**ASSIGNMENT**:
Whenever a line below holds the word "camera", copy that line.

**INPUT DATA**:

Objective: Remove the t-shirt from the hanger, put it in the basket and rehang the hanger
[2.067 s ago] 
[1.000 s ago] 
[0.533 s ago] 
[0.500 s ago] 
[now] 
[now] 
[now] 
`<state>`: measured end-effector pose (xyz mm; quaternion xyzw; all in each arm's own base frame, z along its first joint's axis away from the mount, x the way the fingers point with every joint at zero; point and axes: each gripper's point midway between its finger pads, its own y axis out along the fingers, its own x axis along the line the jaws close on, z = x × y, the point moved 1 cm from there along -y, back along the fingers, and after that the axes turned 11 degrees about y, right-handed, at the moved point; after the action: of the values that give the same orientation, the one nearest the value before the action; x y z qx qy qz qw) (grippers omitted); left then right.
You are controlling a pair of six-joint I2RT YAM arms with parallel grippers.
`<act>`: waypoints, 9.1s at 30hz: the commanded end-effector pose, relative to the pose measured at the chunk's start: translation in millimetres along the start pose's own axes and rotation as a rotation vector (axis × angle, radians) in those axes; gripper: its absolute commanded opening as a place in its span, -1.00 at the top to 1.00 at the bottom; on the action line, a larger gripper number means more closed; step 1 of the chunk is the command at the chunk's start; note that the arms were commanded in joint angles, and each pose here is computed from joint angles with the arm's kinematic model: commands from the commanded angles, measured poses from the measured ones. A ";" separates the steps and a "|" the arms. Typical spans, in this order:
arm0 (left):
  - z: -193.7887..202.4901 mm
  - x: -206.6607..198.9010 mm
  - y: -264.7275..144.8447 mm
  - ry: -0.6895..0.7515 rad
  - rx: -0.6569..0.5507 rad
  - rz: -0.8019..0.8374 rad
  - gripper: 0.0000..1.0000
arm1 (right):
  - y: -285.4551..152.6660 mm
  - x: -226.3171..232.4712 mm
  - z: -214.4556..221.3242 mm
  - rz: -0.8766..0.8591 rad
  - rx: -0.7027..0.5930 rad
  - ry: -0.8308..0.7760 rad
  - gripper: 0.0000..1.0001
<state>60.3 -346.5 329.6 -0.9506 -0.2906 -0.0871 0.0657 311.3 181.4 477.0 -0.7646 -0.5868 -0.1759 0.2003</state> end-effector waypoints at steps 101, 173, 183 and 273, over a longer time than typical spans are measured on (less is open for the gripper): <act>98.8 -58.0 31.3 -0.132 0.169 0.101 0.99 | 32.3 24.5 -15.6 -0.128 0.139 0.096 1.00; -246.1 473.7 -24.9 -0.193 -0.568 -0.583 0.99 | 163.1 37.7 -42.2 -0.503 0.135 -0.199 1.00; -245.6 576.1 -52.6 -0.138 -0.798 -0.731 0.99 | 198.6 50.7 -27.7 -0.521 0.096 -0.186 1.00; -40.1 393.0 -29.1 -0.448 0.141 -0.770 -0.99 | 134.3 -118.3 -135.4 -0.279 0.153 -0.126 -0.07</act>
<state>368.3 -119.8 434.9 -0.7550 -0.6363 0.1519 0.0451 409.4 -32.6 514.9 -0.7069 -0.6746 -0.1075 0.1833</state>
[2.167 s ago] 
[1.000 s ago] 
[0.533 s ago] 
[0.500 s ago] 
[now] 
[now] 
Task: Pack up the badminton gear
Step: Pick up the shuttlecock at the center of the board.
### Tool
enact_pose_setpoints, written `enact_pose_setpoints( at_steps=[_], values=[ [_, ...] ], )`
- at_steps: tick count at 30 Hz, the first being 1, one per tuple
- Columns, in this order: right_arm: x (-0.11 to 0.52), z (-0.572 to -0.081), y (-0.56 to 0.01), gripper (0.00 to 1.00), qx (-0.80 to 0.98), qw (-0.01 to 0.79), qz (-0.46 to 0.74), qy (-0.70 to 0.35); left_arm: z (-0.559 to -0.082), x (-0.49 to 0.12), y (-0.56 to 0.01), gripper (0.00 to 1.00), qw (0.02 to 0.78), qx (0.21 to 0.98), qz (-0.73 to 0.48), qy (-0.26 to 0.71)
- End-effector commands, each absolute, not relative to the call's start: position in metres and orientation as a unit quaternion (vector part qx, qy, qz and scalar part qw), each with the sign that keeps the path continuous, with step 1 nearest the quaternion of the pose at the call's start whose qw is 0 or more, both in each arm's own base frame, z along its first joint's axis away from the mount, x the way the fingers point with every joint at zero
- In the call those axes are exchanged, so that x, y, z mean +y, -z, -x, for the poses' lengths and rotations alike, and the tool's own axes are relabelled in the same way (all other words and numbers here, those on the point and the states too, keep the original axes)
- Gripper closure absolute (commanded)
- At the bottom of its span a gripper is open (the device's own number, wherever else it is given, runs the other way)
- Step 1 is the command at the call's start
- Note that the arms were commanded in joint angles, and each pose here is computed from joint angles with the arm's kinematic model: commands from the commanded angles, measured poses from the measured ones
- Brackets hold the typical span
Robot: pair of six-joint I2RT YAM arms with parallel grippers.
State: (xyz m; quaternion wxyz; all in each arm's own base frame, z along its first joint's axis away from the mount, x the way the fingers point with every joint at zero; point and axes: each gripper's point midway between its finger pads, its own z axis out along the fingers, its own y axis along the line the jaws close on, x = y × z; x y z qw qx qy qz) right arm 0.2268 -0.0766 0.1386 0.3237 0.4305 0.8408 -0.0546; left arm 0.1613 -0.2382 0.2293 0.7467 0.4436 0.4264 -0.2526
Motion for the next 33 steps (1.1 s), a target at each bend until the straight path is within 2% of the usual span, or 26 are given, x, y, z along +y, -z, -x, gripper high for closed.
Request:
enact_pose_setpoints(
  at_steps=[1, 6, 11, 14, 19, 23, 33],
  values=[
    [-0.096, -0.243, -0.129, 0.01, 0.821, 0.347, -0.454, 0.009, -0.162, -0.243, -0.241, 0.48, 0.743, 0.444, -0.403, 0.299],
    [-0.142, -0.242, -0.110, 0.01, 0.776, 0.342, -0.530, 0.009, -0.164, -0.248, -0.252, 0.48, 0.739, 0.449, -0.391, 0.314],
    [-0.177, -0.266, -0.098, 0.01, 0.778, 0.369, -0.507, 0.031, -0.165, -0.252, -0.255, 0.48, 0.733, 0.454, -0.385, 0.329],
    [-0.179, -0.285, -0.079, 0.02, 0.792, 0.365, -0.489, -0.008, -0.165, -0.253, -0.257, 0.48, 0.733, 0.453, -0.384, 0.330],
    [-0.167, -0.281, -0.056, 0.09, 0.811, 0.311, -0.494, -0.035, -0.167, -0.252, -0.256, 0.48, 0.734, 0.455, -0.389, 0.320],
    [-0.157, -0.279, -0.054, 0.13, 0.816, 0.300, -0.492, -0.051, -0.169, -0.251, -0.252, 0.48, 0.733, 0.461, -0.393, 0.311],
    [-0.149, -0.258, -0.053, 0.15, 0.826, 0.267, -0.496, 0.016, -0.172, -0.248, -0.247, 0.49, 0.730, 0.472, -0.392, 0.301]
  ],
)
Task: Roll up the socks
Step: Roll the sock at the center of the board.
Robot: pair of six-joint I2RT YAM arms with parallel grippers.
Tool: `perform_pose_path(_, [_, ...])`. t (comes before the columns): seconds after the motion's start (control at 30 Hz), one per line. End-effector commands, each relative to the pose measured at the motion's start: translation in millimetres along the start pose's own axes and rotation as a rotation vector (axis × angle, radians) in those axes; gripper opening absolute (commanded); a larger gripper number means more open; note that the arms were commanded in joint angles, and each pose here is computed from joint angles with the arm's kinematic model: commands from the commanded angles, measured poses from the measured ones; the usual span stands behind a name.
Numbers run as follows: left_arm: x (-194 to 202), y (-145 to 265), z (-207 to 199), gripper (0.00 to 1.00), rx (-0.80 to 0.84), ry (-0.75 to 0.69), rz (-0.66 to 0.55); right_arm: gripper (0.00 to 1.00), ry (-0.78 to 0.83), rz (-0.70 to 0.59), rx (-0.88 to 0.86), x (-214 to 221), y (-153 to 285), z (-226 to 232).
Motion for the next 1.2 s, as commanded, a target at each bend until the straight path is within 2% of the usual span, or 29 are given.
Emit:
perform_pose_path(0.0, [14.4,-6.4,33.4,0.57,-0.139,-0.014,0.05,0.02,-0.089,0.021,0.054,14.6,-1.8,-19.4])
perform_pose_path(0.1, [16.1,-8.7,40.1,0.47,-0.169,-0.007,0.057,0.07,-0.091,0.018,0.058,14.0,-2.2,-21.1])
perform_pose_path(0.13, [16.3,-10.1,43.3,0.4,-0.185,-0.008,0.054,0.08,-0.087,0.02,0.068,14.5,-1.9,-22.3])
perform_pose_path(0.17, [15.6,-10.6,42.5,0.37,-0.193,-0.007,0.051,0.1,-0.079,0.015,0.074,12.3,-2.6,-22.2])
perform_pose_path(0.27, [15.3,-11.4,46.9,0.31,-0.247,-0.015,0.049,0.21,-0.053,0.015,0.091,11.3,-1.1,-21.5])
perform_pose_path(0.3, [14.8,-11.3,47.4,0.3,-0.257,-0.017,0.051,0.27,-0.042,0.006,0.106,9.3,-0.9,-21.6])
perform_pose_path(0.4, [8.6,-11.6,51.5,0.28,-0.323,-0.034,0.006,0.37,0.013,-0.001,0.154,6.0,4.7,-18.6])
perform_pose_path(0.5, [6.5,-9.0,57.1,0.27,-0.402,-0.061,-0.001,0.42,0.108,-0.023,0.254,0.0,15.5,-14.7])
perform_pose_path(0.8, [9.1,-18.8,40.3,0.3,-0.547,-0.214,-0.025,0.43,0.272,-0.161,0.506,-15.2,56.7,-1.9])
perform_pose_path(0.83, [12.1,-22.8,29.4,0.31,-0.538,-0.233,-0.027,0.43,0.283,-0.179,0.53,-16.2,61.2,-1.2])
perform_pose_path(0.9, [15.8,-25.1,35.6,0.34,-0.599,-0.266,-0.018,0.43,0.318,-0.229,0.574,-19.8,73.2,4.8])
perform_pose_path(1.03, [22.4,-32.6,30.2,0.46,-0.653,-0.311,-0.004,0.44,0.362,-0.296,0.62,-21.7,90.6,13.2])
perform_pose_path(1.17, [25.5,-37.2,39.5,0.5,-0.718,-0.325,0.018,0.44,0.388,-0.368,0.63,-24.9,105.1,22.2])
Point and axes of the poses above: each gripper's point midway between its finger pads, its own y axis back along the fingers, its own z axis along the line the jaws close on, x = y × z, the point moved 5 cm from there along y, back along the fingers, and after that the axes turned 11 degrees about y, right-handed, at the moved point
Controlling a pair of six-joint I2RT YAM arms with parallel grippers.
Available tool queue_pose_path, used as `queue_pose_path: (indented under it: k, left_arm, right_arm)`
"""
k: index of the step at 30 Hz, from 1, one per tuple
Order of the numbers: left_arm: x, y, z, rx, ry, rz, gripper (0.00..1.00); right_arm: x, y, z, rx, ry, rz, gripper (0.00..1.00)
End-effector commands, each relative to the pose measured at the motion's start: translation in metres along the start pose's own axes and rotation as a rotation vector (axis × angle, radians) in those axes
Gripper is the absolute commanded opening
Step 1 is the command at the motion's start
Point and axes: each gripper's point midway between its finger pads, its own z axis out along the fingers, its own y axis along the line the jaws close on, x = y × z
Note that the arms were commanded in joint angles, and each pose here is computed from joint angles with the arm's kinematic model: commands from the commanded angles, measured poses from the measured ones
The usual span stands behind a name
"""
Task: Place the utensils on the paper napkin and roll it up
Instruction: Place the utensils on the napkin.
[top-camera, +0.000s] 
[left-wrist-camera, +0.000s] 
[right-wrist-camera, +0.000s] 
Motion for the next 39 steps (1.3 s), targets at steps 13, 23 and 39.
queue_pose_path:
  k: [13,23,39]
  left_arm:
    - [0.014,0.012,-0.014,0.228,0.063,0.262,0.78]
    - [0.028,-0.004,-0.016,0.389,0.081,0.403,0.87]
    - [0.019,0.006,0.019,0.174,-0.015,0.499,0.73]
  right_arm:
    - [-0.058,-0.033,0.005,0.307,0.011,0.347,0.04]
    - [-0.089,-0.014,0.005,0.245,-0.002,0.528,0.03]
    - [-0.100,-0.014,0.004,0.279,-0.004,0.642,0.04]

**COMPLETED EXERCISE**:
[top-camera, +0.000s] 
[left-wrist-camera, +0.000s] 
[right-wrist-camera, +0.000s] 

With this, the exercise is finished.